(Material for the task Opens)

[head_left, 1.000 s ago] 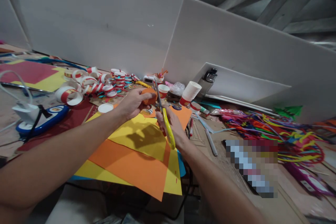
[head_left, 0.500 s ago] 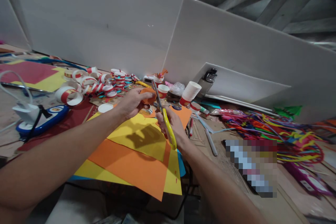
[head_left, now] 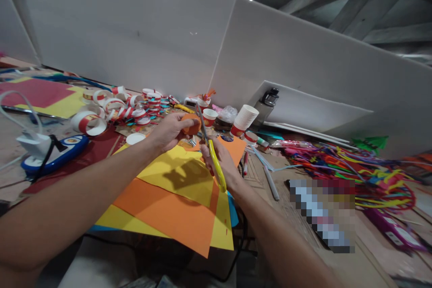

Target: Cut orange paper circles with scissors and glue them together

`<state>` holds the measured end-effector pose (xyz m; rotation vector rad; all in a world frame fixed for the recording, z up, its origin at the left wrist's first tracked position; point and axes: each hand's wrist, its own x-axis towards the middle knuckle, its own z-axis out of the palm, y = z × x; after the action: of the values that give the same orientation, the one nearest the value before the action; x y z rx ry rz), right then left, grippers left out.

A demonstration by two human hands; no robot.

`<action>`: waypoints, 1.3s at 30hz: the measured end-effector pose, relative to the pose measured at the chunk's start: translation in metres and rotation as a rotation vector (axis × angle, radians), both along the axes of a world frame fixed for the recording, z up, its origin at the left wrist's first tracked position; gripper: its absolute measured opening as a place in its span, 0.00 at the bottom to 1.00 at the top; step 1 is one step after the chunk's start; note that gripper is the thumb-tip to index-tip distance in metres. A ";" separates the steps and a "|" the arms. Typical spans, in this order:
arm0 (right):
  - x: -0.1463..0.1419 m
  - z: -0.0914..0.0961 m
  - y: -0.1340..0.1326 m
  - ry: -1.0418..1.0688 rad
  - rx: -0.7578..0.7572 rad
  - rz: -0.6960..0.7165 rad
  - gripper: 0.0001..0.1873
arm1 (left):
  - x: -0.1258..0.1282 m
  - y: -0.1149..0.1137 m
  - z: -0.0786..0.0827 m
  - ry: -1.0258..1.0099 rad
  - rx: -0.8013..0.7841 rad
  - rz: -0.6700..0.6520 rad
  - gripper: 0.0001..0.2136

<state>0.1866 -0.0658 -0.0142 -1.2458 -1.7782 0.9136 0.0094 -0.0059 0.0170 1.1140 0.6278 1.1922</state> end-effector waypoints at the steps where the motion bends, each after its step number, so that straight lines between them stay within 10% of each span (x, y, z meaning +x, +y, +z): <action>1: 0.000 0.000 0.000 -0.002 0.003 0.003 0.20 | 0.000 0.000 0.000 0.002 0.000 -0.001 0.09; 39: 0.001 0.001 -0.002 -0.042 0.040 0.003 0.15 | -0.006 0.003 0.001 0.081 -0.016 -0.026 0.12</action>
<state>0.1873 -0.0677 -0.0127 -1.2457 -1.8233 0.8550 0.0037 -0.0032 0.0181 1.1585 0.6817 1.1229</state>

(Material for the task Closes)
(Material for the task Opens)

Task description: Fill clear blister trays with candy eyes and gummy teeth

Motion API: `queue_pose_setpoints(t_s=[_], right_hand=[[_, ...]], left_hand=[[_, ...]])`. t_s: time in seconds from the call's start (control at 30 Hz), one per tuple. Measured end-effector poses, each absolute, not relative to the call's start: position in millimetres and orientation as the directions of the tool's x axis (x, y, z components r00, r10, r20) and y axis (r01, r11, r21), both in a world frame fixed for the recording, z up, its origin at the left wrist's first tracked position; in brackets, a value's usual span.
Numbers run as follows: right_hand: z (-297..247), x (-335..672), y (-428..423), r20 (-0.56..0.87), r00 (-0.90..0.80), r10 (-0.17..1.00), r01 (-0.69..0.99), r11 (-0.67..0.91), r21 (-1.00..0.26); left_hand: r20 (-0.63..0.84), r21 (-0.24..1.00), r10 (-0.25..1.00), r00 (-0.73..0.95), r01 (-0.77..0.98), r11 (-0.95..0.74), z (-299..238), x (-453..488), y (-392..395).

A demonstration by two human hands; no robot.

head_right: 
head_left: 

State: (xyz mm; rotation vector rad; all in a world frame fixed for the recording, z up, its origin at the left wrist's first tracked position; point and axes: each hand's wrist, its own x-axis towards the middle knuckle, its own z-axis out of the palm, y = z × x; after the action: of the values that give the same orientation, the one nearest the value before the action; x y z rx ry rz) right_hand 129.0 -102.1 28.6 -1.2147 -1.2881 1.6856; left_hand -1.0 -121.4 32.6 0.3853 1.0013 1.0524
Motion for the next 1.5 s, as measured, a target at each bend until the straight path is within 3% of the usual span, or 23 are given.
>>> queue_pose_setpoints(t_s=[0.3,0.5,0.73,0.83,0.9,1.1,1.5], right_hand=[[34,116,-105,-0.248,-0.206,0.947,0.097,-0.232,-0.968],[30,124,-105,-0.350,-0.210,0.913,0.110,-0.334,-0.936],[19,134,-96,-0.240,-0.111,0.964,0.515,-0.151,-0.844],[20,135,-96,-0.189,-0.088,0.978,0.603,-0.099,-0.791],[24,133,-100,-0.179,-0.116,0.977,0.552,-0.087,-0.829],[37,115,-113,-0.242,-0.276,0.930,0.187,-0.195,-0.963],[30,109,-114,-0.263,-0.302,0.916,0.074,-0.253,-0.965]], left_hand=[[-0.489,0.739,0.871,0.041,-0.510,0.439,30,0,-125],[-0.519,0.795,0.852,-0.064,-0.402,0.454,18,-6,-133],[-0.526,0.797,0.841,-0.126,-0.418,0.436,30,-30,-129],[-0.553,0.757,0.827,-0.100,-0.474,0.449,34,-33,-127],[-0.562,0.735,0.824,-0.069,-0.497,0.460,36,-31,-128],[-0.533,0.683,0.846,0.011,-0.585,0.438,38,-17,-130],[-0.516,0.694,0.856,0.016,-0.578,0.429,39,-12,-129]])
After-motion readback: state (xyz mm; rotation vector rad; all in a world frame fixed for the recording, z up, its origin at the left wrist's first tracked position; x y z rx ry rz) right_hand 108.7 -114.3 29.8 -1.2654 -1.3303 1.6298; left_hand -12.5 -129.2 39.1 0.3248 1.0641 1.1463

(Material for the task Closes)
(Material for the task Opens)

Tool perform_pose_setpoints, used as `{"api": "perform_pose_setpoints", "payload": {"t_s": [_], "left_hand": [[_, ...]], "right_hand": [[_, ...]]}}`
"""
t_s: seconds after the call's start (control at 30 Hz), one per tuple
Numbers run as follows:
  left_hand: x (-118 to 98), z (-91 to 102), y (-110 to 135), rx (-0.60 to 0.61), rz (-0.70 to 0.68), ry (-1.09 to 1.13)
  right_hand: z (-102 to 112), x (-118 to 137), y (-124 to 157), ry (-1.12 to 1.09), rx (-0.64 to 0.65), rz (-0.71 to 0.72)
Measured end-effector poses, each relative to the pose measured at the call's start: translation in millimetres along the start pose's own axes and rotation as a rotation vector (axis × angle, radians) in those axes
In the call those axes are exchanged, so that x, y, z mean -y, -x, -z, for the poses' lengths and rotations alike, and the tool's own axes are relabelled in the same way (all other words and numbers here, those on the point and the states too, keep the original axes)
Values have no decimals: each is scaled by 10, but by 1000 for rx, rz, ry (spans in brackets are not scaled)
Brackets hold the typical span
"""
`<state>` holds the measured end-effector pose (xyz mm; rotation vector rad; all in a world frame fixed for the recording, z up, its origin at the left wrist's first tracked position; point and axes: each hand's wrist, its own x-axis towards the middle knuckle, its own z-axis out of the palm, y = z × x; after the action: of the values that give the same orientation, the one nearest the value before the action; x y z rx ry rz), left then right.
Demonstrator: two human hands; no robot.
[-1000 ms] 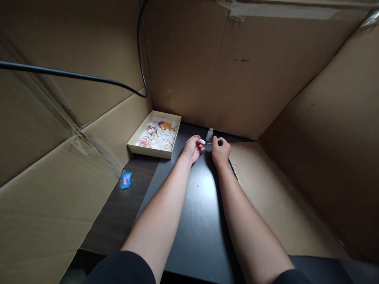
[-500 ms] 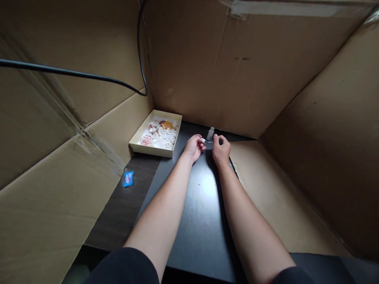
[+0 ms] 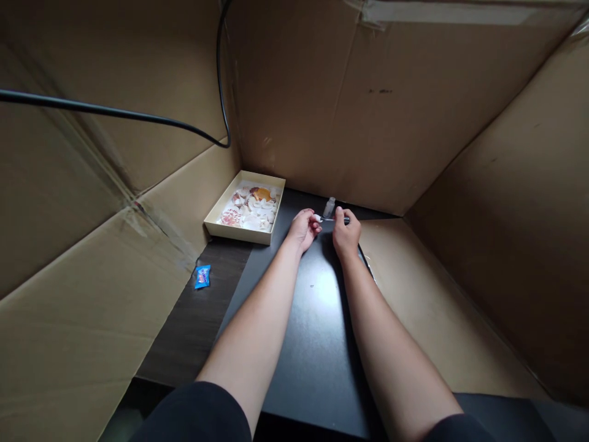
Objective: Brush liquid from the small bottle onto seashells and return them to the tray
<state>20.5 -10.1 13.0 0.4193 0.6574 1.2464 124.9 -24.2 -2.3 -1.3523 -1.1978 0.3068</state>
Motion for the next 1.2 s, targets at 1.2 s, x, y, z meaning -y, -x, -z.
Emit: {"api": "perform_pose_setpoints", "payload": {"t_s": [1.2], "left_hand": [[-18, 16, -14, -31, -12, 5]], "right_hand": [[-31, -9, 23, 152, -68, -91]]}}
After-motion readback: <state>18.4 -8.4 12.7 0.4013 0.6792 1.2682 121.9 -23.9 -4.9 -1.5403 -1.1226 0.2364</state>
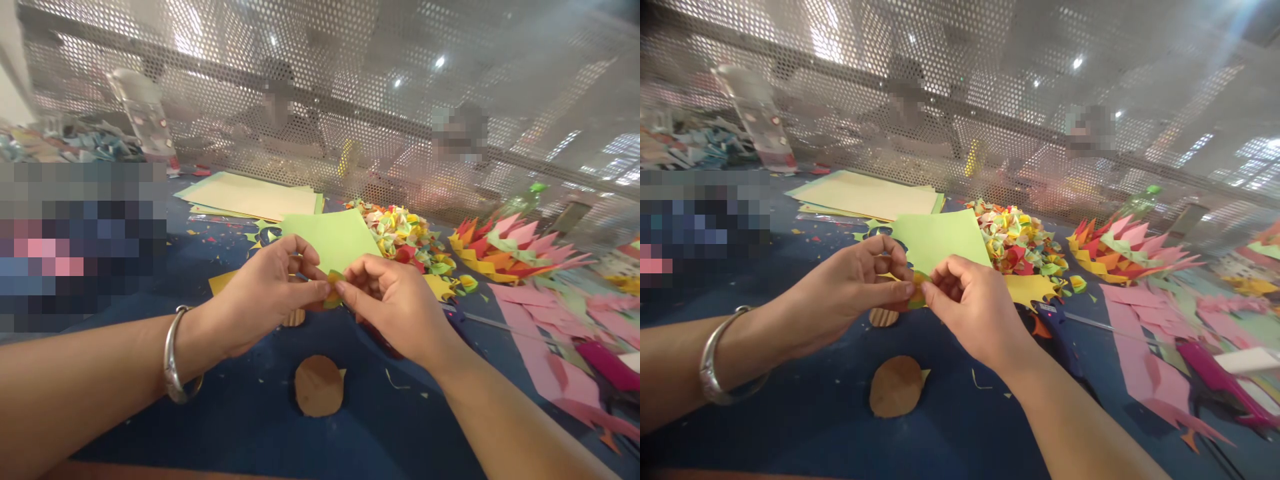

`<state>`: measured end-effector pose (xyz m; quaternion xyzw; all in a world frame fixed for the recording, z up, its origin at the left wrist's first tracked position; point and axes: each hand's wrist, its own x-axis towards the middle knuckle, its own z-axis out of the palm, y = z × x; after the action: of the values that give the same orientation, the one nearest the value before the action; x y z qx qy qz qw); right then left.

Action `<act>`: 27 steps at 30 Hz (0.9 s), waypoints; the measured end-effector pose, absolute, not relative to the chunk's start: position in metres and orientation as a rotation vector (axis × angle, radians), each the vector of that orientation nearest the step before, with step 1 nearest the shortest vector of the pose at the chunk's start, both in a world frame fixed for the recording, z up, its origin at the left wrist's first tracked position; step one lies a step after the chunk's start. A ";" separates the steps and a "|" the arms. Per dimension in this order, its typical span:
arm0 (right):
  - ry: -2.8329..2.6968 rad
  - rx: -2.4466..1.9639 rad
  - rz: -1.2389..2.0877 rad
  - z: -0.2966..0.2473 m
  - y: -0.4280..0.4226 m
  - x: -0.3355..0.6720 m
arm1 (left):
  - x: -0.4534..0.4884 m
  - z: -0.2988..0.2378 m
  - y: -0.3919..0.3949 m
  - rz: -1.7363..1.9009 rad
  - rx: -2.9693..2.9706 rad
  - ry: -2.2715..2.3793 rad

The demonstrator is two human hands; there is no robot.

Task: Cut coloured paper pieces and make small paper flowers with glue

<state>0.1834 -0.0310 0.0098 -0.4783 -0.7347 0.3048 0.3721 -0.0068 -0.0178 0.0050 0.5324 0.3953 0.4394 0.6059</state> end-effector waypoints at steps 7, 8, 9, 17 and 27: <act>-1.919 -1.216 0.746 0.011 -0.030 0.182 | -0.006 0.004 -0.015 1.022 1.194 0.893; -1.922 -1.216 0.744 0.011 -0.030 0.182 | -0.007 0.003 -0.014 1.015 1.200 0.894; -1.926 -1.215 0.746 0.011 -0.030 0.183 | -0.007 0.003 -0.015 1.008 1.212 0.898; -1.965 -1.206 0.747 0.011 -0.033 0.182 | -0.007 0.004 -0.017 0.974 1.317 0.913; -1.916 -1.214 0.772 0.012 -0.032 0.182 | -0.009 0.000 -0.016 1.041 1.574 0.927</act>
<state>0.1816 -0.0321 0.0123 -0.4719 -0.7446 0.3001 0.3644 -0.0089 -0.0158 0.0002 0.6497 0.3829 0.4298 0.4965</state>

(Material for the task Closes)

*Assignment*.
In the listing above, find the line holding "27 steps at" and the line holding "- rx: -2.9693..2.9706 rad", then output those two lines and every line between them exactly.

*Result for this exercise*.
Action `<act>`: 27 steps at 30 Hz (0.9 s), waypoints; the measured end-effector pose, absolute, not relative to the chunk's start: position in metres and orientation as a rotation vector (axis × angle, radians), each the vector of that orientation nearest the step before, with step 1 nearest the shortest vector of the pose at the chunk's start, both in a world frame fixed for the recording, z up, its origin at the left wrist's first tracked position; step one lies a step after the chunk's start. A ";" separates the steps and a "|" the arms. Per dimension in this order, its typical span:
arm0 (right):
  - ry: -2.8329..2.6968 rad
  - rx: -2.4466..1.9639 rad
  - rz: -1.2389..2.0877 rad
  - z: -0.2966..0.2473 m
  - y: -0.4280..0.4226 m
  - x: -0.3355..0.6720 m
arm1 (left):
  - x: -0.4534..0.4884 m
  - z: -0.2988..0.2378 m
  - y: -0.3919..0.3949 m
  - rz: -1.7363..1.9009 rad
  - rx: -2.9693..2.9706 rad

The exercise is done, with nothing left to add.